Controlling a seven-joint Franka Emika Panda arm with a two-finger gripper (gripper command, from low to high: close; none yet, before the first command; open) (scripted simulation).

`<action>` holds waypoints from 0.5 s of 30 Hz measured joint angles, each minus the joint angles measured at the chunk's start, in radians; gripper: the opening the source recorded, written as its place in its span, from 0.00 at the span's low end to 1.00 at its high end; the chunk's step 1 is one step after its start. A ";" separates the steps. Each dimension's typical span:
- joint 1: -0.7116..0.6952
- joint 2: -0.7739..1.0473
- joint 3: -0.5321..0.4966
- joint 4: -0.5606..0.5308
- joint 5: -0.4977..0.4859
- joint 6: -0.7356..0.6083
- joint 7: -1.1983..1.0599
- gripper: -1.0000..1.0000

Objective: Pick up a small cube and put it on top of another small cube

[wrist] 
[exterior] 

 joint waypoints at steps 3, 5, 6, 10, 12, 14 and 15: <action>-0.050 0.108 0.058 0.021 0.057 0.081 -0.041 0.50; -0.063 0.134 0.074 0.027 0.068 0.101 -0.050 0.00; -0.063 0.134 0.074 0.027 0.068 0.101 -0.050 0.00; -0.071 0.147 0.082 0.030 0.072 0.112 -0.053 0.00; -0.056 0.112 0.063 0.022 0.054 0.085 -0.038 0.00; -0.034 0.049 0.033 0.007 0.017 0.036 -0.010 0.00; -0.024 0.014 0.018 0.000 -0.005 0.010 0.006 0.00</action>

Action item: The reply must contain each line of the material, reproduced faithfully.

Reply:
Controlling a seven-joint Franka Emika Panda arm with a two-finger gripper (gripper command, from low to high: close; none yet, before the first command; open) (scripted simulation).

`<action>` holds waypoints from 0.5 s of 30 Hz measured joint angles, each minus the joint angles measured at the chunk's start, in radians; gripper: the opening the source recorded, written as its place in its span, from 0.00 at the span's low end to 1.00 at its high end; the chunk's step 1 is one step after its start. A ";" separates the steps. Each dimension's typical span:
- joint 1: -0.7116..0.6952
- joint 2: -0.7739..1.0473
- joint 3: -0.5321..0.4966
- joint 4: -0.5606..0.5308
- joint 5: -0.4977..0.4859
- joint 6: -0.7356..0.6083
- joint 7: -1.1983..1.0599
- gripper: -1.0000..1.0000

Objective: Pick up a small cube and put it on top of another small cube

[wrist] 
[exterior] 

 joint waypoints at steps 3, 5, 6, 10, 12, 14 and 15: <action>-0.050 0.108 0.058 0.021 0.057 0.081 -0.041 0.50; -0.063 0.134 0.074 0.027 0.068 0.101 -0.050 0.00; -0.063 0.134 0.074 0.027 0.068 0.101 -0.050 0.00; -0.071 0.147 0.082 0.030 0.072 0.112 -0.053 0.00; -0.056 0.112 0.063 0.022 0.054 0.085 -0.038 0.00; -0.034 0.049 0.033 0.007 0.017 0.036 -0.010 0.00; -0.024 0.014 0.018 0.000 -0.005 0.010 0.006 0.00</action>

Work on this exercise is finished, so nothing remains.